- DATASET CONTENT -

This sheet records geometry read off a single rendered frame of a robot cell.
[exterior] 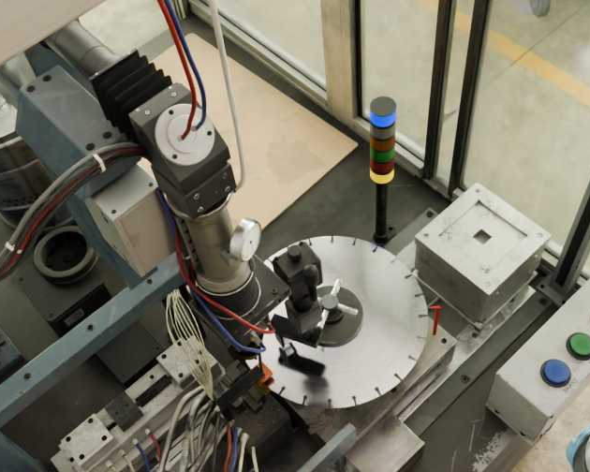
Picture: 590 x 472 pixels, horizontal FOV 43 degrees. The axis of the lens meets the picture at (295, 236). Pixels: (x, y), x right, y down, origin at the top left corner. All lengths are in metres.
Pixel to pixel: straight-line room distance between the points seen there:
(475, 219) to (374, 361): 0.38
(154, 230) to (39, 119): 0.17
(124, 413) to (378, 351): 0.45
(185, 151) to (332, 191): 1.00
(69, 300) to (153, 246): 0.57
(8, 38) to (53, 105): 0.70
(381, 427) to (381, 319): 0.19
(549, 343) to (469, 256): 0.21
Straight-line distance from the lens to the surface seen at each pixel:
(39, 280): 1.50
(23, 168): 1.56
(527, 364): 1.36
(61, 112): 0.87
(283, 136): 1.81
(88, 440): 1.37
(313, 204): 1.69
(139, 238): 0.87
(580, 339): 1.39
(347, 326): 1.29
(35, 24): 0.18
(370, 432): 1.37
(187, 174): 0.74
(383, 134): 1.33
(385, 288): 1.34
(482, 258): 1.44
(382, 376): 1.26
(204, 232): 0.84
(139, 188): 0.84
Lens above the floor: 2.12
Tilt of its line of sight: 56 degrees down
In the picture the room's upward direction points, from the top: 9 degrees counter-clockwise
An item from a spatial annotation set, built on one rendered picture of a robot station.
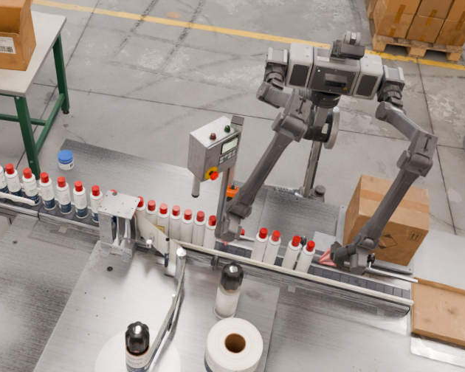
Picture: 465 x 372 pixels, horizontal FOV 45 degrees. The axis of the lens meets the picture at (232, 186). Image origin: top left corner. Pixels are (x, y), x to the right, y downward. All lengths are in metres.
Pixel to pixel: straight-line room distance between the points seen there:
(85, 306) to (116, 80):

...

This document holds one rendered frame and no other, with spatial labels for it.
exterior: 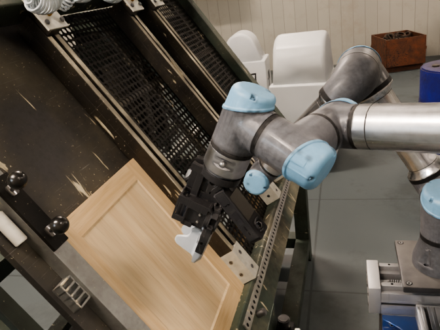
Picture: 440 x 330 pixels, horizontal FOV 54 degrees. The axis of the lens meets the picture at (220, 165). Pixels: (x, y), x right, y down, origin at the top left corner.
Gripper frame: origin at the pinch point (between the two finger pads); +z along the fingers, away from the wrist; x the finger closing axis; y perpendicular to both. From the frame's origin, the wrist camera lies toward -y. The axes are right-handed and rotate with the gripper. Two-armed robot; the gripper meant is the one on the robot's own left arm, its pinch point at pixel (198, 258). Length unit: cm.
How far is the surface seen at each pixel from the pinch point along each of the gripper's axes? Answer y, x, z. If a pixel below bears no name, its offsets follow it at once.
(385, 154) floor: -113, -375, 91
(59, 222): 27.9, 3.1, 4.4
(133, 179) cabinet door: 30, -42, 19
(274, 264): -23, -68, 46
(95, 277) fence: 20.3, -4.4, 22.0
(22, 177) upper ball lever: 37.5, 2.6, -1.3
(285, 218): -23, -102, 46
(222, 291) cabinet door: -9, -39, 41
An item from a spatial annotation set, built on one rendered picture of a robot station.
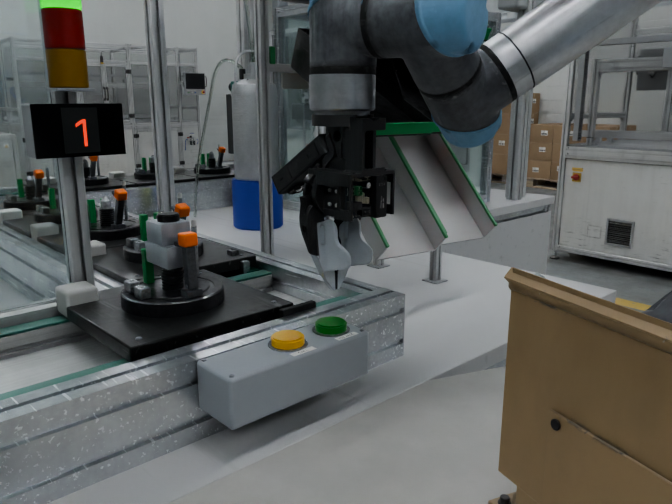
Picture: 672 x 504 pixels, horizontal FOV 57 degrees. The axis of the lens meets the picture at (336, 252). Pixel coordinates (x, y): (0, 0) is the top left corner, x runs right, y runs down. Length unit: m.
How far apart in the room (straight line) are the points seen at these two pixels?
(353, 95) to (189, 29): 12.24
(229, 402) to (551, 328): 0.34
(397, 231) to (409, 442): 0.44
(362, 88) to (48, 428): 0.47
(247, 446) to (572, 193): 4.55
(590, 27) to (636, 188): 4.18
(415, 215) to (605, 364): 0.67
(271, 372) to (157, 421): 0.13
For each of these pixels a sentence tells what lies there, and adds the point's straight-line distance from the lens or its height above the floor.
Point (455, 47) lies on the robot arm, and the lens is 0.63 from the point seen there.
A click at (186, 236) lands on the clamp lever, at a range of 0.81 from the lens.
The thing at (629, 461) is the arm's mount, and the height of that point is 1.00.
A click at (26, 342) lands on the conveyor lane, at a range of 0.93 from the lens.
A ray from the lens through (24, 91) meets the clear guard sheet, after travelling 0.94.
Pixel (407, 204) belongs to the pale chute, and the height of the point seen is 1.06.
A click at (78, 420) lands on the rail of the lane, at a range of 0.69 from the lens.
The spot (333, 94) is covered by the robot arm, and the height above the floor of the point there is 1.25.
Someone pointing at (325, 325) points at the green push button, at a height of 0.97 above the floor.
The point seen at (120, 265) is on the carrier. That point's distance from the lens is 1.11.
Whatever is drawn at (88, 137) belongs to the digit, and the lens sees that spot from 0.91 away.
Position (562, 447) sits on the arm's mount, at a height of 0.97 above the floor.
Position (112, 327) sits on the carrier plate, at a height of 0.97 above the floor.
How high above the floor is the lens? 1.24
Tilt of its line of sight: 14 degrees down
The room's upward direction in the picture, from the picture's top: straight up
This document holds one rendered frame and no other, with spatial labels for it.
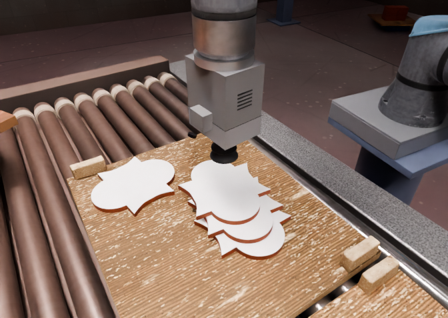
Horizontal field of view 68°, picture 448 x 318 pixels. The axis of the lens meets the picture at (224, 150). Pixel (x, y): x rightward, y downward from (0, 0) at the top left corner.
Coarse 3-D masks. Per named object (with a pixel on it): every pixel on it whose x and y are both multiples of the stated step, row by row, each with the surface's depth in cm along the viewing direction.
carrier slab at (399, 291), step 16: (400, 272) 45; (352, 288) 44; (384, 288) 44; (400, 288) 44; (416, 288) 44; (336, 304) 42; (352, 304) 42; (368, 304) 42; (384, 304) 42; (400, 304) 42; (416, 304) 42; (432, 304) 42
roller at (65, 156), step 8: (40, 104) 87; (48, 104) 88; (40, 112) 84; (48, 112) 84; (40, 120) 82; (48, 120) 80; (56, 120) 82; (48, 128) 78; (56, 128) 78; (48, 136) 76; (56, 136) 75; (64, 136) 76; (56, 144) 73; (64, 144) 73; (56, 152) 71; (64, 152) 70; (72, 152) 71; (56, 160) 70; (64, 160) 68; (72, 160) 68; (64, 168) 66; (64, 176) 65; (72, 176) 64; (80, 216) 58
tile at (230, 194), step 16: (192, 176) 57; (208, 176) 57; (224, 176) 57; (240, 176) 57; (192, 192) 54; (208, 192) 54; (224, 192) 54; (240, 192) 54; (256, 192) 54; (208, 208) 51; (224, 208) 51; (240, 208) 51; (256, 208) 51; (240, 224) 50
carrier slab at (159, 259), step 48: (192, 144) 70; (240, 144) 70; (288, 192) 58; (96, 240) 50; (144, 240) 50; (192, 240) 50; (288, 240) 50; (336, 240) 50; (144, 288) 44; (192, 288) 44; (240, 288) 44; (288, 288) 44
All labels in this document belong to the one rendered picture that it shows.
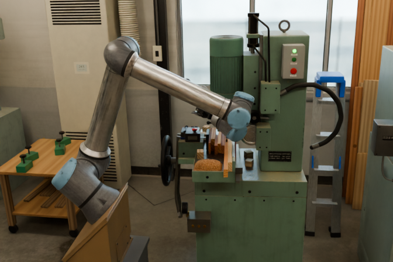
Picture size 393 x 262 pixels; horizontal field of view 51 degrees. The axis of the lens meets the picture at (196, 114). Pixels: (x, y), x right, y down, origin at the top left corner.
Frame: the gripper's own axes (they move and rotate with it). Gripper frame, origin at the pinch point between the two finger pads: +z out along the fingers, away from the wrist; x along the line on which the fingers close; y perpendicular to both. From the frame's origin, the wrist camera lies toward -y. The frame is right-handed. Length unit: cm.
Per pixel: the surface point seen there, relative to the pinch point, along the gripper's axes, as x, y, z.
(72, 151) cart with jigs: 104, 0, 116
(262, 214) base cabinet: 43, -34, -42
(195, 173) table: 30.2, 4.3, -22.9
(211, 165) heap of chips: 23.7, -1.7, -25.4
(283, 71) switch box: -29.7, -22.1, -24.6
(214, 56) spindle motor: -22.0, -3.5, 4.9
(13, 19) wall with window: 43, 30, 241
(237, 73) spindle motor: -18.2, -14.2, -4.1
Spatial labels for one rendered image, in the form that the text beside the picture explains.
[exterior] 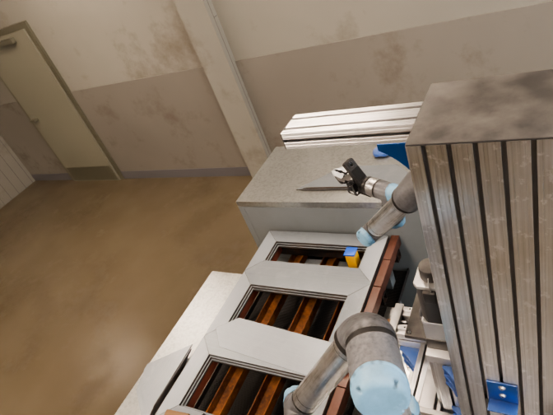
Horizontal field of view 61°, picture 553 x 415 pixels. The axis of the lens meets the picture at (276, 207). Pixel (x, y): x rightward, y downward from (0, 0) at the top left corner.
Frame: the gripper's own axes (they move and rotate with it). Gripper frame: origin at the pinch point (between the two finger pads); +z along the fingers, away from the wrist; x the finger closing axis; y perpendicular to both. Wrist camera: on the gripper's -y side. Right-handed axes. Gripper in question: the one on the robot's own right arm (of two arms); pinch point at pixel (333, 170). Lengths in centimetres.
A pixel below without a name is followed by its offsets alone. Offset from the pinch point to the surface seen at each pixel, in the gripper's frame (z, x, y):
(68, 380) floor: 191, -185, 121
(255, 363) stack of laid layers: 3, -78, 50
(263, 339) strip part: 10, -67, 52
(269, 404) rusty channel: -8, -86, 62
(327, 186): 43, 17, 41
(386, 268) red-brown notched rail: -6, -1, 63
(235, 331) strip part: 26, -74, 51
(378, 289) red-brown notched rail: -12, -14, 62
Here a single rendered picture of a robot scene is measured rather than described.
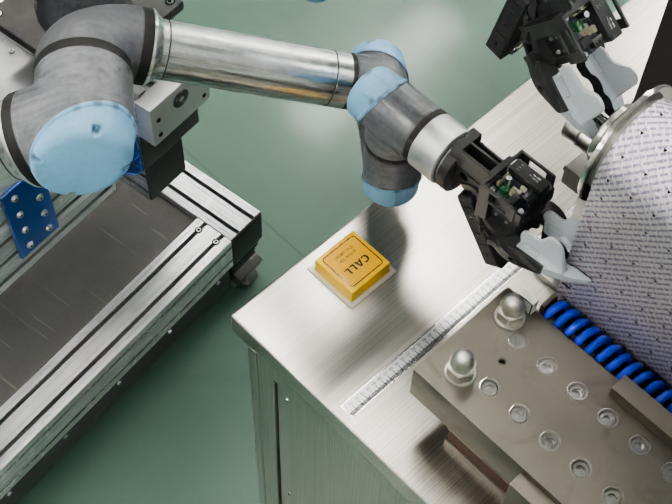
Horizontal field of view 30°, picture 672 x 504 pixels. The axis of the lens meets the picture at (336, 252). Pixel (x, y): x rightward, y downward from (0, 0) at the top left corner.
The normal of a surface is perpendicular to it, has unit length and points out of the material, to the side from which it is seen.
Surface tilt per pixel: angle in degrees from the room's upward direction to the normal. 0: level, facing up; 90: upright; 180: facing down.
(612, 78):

* * *

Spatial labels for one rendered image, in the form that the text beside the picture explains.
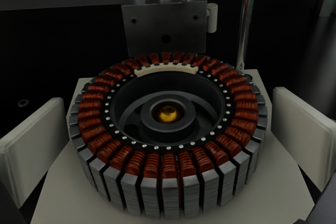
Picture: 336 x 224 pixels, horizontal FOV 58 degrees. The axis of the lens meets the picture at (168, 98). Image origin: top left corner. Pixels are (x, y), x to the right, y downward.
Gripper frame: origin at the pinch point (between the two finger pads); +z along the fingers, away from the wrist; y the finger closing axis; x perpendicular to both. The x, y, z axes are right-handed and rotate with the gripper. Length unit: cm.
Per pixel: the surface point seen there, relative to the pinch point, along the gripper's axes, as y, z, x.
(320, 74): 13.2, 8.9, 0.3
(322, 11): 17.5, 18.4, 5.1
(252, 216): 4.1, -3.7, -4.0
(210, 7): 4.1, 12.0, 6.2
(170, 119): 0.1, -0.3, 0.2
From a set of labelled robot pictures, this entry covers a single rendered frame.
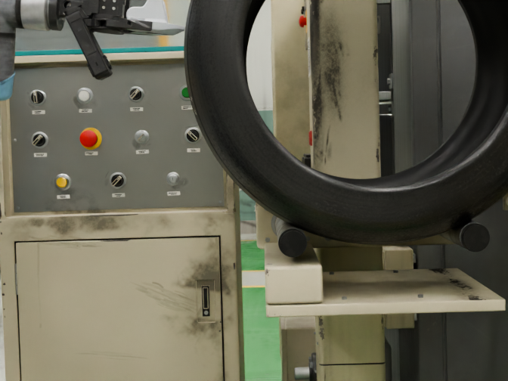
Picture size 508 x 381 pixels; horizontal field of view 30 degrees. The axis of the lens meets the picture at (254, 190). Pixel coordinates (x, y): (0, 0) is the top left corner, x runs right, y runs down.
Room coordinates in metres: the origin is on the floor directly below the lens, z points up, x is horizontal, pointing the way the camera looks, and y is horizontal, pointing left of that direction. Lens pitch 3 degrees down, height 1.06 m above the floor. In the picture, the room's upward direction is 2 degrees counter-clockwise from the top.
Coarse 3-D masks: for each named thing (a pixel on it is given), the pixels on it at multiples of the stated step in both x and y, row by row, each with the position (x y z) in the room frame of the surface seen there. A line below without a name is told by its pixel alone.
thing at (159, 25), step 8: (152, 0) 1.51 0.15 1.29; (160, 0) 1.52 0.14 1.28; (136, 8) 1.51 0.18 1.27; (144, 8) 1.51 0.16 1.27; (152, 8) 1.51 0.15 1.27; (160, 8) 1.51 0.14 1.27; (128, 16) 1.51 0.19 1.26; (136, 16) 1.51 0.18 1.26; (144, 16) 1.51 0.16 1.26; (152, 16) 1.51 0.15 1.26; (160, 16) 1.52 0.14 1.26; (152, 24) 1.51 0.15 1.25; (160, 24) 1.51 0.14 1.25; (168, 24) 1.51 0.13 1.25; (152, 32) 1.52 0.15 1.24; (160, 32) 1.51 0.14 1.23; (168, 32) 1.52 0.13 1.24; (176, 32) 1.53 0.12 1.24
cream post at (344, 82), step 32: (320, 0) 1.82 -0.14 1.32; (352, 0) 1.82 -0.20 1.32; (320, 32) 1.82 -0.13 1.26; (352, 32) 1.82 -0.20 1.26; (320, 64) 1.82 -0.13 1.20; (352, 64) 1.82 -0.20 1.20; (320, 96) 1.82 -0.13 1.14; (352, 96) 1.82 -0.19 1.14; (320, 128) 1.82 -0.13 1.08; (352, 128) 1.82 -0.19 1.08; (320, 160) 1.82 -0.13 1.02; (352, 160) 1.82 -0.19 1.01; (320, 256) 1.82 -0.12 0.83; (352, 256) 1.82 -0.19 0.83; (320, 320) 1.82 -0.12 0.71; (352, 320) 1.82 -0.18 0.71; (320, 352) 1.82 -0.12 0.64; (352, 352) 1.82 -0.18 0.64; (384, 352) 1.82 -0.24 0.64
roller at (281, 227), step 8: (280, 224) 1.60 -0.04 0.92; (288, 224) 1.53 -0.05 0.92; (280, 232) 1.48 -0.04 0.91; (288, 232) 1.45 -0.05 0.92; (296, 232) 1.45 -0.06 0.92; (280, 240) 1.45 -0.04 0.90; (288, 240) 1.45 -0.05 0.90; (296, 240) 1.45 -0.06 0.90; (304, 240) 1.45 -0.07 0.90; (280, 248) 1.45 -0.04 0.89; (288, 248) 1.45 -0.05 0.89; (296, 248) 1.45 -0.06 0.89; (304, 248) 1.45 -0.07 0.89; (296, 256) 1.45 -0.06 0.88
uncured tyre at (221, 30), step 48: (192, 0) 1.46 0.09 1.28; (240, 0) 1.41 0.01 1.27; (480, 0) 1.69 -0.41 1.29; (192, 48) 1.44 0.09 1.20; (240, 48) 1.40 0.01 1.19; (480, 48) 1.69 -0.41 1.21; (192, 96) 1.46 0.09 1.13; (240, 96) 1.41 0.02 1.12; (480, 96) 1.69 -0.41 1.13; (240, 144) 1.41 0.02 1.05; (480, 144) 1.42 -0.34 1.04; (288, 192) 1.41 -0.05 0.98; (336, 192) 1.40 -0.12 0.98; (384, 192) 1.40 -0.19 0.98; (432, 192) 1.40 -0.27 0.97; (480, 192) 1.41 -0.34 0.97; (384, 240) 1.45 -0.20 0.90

- EXERCISE DETAILS -
Reproducing the whole listing above is not the task. Copy exactly only the lines from the one with "How far apart" to the one with "(271, 372) to (157, 421): 0.13", both kept.

- RESULT -
How far apart in the room (straight line) are the points seen at these two pixels?
(353, 95) to (189, 29): 12.24
(229, 402) to (551, 328): 0.34
(397, 231) to (409, 442): 0.44
(362, 88) to (48, 428): 0.47
(247, 446) to (572, 193): 4.55
(590, 27) to (636, 188): 4.18
(415, 215) to (605, 364): 0.67
(271, 372) to (157, 421): 0.13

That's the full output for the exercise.